By Kirk Maltais


--Wheat for May delivery fell 7.4% to $10.69 1/4 a bushel on the Chicago Board of Trade Wednesday, dropping by its extended limit of 85 cents per bushel as rainfall is expected to hit dry areas in the next week.

--Corn for May delivery fell 3.7% to $7.30 a bushel.

--Soybeans for May delivery fell 0.6% to $16.49 1/4 a bushel.


HIGHLIGHTS


Thirst Quencher: Rainfall forecast arriving to dry winter-wheat growing areas in the U.S. Midwest was a main source of pressure on CBOT wheat futures Wednesday. DTN forecasts scattered showers arriving in the Midwest beginning tomorrow. "The morning weather update has much-needed rain coming into a large portion of the red winter wheat region late week and then moving into the Midwest for the weekend," said Dan Hueber of the Hueber Report. "Needless to say, more and ongoing rain will be needed in the southwest."

Hedging Bets: Outside factors pressuring CBOT futures as a whole, like a raise in interest rates by the Federal Reserve as well as potential talks between Russia and Ukraine, injected volatility into grain futures. Managed money funds have been the active sellers in today's pullback - with AgResource reporting that funds have sold 15,000 corn contracts, 7,600 wheat contracts, and 3,400 soybean contracts. "Volatility is something that [we've] been warning clients about since February, and there is no sign of it ending anytime soon," said AgResource.


INSIGHTS


Looking Inward: After trading on the development of the South American crop in January and February, traders of CBOT soybean futures are turning their attention towards what the U.S. crop may look like this crop year. "The crop losses in South America have pretty much been factored into the price and the trade is now expected to turn its focus to the crop prospects for the U.S. this summer making the acreage intentions a bigger deal this year than it is normally," said Tomm Pfitzenmaier of Summit Commodity Brokerage. The USDA will release its annual Prospective Planting report on March 31, which will inform how tight U.S. supply may be this year amid skyrocketed fertilizer prices.
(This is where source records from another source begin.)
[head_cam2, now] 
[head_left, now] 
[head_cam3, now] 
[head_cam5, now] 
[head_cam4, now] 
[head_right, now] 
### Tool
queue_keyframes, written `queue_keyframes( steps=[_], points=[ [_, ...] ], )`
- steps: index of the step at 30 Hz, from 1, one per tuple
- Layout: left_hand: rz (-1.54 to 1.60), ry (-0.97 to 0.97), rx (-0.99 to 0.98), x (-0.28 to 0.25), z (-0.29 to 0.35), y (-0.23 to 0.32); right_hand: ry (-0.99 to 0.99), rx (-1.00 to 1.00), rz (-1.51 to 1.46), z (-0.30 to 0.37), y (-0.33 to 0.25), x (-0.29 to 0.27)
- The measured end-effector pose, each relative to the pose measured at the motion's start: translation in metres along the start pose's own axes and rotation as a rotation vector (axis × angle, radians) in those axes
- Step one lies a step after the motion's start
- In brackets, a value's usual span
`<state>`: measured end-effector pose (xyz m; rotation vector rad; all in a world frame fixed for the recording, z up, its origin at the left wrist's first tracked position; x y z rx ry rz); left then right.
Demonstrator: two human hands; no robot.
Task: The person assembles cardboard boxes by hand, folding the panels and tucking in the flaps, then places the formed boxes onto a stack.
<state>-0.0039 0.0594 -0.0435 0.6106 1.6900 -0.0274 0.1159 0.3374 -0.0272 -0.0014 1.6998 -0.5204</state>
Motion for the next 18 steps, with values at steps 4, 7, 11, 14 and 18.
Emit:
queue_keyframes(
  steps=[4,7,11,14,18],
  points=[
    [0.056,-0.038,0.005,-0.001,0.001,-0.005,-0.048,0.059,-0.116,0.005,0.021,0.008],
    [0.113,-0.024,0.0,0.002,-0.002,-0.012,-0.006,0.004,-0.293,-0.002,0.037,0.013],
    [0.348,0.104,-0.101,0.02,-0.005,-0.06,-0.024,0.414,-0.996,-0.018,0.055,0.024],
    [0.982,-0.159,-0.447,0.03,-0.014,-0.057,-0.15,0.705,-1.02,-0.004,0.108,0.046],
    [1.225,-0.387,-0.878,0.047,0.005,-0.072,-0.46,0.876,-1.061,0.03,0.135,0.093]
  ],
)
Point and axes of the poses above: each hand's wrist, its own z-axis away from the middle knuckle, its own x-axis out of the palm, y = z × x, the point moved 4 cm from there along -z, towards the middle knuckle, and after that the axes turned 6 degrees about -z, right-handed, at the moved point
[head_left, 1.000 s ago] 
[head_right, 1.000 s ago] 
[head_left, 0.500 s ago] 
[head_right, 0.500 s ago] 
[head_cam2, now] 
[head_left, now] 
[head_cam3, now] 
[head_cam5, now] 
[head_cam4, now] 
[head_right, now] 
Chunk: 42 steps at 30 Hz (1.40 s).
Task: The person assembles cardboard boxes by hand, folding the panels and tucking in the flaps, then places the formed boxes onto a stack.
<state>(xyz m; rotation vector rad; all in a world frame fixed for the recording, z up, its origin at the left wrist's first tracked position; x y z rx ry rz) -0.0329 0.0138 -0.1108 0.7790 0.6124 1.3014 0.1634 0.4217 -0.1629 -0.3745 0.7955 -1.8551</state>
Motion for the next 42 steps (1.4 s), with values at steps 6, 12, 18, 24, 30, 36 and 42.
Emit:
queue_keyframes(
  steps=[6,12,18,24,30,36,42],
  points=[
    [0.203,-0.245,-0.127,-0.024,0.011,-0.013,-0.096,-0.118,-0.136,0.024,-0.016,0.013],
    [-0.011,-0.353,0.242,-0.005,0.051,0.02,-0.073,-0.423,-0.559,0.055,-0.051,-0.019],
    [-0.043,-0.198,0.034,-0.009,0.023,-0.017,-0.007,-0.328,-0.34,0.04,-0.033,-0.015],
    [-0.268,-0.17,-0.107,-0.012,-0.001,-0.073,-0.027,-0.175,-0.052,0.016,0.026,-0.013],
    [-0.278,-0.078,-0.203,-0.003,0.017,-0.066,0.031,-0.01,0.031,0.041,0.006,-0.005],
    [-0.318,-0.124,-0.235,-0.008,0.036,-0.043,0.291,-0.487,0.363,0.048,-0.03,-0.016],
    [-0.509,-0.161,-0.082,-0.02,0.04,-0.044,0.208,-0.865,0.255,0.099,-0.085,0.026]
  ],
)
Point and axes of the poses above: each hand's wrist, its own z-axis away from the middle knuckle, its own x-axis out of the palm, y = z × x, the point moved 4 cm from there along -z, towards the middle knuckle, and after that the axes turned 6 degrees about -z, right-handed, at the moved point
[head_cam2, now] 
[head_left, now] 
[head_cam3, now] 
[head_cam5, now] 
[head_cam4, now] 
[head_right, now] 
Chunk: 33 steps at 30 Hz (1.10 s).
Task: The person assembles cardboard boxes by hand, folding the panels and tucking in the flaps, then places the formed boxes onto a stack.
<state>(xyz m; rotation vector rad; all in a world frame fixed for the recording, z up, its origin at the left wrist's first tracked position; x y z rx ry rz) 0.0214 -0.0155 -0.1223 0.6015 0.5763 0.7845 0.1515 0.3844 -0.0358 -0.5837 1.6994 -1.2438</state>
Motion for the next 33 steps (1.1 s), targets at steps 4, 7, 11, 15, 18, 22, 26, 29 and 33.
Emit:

Back on High: Ethanol inventories in the U.S. have risen to their highest level since late April 2020 - the early days of the Covid-19 pandemic. In its latest weekly report, the EIA said that for the week ended March 11 ethanol inventories totaled 25.95 million barrels, up from 25.27 million barrels reported last week. It's the highest inventories have been since April 2020, when the EIA reported inventories of over 26 million barrels. The stockpiles are well above the forecasts of analysts surveyed by Dow Jones this week. Analysts had forecast stocks to be anywhere from 25.25 million barrels to 25.5 million barrels.

Backing Off: Export sales of U.S. corn and soybeans are expected to drop off from last week's strong figures, according to traders surveyed by The Wall Street Journal this week. Traders are forecasting corn sales to total anywhere from 700,000 metric tons to 1.65 million tons across the 2021/22 and 2022/23 marketing years for the week ended March 10, while soybeans are forecasted between 1.1 million tons and 2.5 million tons. Both of these ranges come in below the totals reported by the USDA last week. Traders this week have said that they expect U.S. export sales to grow in the coming weeks, with Ukrainian and Russian exports missing from the market.


AHEAD


--The USDA will release its weekly export sales report at 8:30 a.m. ET Thursday.

--The CFTC will release its weekly commitment of traders report at 3:30 p.m. ET Friday.

-The USDA will release its weekly grains export inspections report at 11 a.m. ET Monday.